◆ TASK STATEMENT:
Search the listing for the word "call" and copy every line where it turns up.
--- --- ---
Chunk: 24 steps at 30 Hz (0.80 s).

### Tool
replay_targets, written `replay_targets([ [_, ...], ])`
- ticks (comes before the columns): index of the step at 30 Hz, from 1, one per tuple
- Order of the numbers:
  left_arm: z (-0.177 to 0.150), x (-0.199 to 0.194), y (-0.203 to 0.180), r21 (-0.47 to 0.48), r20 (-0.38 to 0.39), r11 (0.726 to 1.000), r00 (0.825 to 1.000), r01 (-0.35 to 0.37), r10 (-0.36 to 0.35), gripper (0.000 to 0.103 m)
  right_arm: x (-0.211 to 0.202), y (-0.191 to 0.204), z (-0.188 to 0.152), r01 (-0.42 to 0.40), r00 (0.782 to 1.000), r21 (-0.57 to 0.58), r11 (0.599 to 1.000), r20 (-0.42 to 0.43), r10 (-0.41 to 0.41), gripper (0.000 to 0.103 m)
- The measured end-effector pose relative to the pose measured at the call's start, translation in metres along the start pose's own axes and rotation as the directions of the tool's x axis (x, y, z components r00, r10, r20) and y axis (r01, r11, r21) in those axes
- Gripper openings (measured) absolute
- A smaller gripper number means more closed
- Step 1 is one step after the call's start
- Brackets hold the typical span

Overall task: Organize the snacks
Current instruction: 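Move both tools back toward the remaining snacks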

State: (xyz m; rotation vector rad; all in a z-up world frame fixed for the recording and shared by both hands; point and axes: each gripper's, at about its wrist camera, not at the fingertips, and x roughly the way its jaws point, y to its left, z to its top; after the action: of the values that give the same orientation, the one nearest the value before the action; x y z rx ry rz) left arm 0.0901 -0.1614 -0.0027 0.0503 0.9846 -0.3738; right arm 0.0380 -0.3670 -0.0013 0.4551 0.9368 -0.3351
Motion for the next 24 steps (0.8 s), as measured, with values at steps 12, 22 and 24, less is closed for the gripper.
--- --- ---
◆ YOUR SOLUTION:
- The measured end-effector pose relative to the pose measured at the call's start, translation in metres along the start pose's own axes and rotation as the directions of the tool's x axis (x, y, z components r00, r10, r20) and y axis (r01, r11, r21) in those axes
- Step 1 is one step after the call's start

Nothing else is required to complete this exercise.